The studied populations of European wildcat are geographically structured and present relative high levels of genetic diversity. Model‐based structure analyses and nonmodel multivariate clustering concordantly indicate that the sampled European wildcat populations are subdivided into five main genetic clusters showing congruent geographical distributions. Results of ABC simulations and calibrated genetic distances suggest that the main phylogeographic splittings among European wildcat populations were the consequences of late Pleistocene events, and not of very recent anthropogenic fragmentation. However, recent fragmentations could have eroded the within‐cluster genetic diversity, leaving signatures of bottlenecks in all clusters except the European wildcats samples in Iberia. We identified wild × domestic cat hybrids across the entire distribution in Europe. However, hybrid prevalence and introgression depth vary severely among the different countries (indicate range). Wild‐living cats in Scotland and Hungary are deeply introgressed, making difficult the identification of pure parental cats, as previously described using smaller STR panels and cat sample sizes (Pierpaoli et al. 2003; Lecis et al. 2006), or using SNPs (Oliveira et al. 2015). In contrast, European wildcats and domestic cats sampled from the other European countries are genetically distinct, although we identified from c. 5% to 10% putative hybrid individuals in the Iberian and Italian peninsulas and Germany.
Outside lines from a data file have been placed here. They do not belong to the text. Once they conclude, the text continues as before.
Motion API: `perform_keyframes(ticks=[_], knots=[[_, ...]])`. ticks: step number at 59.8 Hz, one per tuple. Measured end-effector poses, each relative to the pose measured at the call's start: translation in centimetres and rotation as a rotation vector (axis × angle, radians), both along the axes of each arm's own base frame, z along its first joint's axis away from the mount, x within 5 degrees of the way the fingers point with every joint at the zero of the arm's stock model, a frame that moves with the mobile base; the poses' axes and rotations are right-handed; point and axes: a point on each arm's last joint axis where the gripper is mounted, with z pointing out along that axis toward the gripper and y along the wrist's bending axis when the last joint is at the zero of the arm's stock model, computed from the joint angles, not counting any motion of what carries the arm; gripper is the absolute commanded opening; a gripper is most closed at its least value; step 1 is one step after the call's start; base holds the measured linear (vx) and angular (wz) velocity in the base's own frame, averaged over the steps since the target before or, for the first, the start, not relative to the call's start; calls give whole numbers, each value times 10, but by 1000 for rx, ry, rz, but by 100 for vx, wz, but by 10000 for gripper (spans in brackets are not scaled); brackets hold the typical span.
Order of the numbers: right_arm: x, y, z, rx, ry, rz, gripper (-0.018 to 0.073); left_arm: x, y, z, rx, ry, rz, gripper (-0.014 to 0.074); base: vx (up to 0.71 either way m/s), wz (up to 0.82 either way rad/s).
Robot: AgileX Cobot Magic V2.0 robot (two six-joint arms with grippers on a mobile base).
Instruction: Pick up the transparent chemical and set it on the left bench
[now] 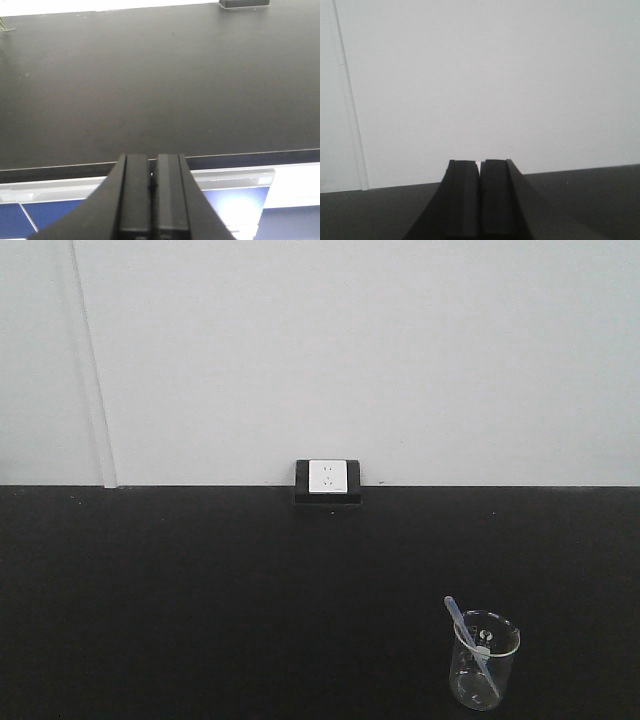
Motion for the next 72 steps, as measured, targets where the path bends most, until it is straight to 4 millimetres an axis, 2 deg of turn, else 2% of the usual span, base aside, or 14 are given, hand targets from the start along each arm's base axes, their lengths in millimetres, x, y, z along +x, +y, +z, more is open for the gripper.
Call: perform_keyframes(ticks=[4,11,20,30,39,47,52,60,66,72], knots=[[5,1,30,-35,-5,-10,-8,0,0,0,0,0,0,-4,0,0],[27,3,68,-73,32,-18,-8,0,0,0,0,0,0,-4,0,0],[61,8,91,-93,108,-18,-6,0,0,0,0,0,0,-4,0,0],[91,12,86,-111,207,-15,16,0,0,0,0,0,0,-4,0,0],[107,14,74,-122,283,-12,108,0,0,0,0,0,0,-4,0,0],[113,15,69,-130,313,-11,267,0,0,0,0,0,0,-4,0,0],[117,15,67,-139,325,-10,423,0,0,0,0,0,0,-4,0,0],[124,17,63,-156,337,-7,621,0,0,0,0,0,0,-4,0,0],[131,18,61,-157,318,-3,711,0,0,0,0,0,0,-4,0,0],[138,20,61,-139,288,4,729,0,0,0,0,0,0,-4,0,0]])
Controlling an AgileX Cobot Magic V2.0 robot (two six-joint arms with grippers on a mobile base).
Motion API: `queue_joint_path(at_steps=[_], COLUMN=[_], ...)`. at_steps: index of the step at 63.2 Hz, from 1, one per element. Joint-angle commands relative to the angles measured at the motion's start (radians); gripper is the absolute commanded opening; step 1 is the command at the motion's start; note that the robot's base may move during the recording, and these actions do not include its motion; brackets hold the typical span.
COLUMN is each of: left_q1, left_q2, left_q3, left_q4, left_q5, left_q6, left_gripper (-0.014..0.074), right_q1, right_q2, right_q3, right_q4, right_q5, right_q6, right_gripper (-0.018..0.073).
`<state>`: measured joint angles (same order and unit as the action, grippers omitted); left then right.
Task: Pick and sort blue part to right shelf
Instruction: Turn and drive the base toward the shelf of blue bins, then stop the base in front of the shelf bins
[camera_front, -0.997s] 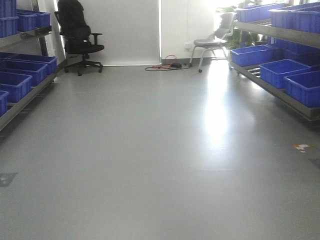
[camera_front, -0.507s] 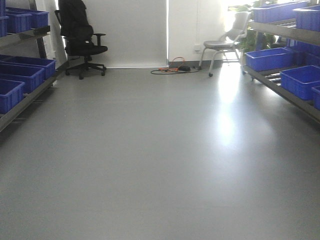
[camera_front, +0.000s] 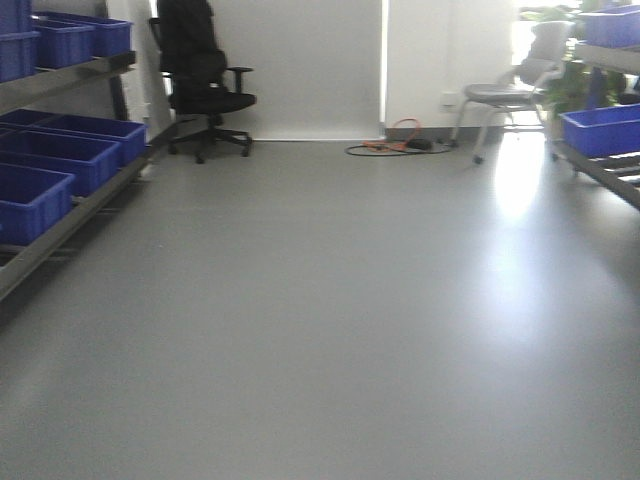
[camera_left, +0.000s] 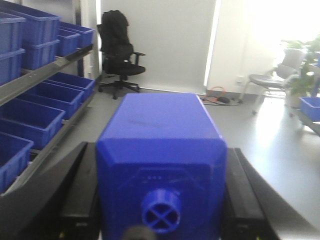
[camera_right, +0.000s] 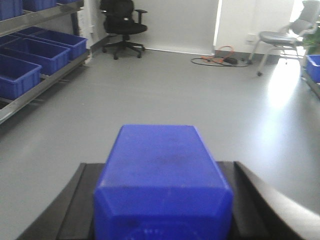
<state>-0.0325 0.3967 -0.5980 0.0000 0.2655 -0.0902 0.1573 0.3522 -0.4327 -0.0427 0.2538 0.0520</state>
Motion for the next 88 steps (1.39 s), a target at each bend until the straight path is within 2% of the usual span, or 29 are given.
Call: queue_joint_path(at_steps=[1,88], left_q1=[0.002,0.002], left_q2=[0.01,0.01], left_q3=[-0.028,-0.028], left_q4=[0.0,0.0], left_q5=[-0.094,-0.094], left_q6=[-0.001,-0.001], left_gripper=[0.0312,0.0312], right_q1=[-0.008,-0.008], right_q2=[0.004,0.004], right_q3=[-0.029,-0.029], right_q4=[-0.007,-0.007], right_q5=[-0.094,-0.094], right_q6=[0.001,0.001], right_gripper=[0.03,0.03])
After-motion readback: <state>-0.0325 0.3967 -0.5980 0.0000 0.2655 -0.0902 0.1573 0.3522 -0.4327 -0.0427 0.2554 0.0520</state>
Phylogeographic structure of European wildcat populations

Our results allow, for the first time, to assess the European wildcat phylogeographic structuring across the entire species’ range in the continent. The European wildcats in Continental Europe belong to at least five major phylogeographic groups. This partition confirms and strengthens findings previously reported by Pierpaoli et al. (2003). These authors described a main genetic subdivision among the European wildcat populations distributed in southern and central Europe and separated the wildcats in central Germany from all the other European populations. In our study, we identified additional subdivisions. In particular, we showed that wildcats in southern Europe are differentiated in two deeply divergent groups: Iberia (Portugal and Spain) and Italy. At a smaller geographic scale, wildcats in peninsular Italy are differentiated into three genetic groups coherently distributed in Sicily, peninsular Italy, and the Alps (Mattucci et al. 2013), suggesting distinct phylogeographic histories. Moreover, we showed that wildcats in the Italian and Dinaric Alps (Slovenia and Croatia) joined into a unique genetic cluster, indicating recent shared ancestry.

This phylogeographic pattern fits well to a model of late Pleistocene isolation and genetic diversification of European wildcat populations into three main Mediterranean glacial refuges in the southern Iberian, Italian, and Balkan peninsulas (Hewitt 1999). Estimated divergence times indicate that genetic diversity among the five phylogeographic groups has been likely generated during the Late Pleistocene. Based on divergence dates, we can exclude that the observed pattern of population fragmentation arose in consequences of recent anthropogenic pressures. Instead, our results suggest that protracted isolation before the end of the Last Glacial Maximum, originated three well‐differentiated European wildcat populations in the Iberian peninsula, Italian Apennines (and Sicily), and the northern Balkans, around 21,000–125,000 years ago. The postglacial wildcat expansion from a not yet identified Balkan refuge led to the recolonization of the Dinaric and Italian Alps, and originated populations that share their most recent genetic ancestry. These populations are still demographically connected in the northern part of their current distribution (eastern Italian Alps, Slovenia, Croatia). The estimated time of the European wildcat isolation in Sicily (13,000 years ago) is in agreement with known late Pleistocene–early Holocene climate changes and consequent Mediterranean Sea level fluctuations (Magny et al. 2007). We cannot exclude more recent small‐scale subdivisions and ongoing processes of local adaptation as the ones described in wildcat populations distributed in the central Italian Apennines (Mattucci et al. 2013). European wildcat populations living in broadleaved forests in the core areas of their distributions, and those populations living in peripheral Mediterranean habitats in south‐western Iberia and Italy, certainly experience different climate, habitat, and prey community conditions, perhaps promoting divergent local adaptations.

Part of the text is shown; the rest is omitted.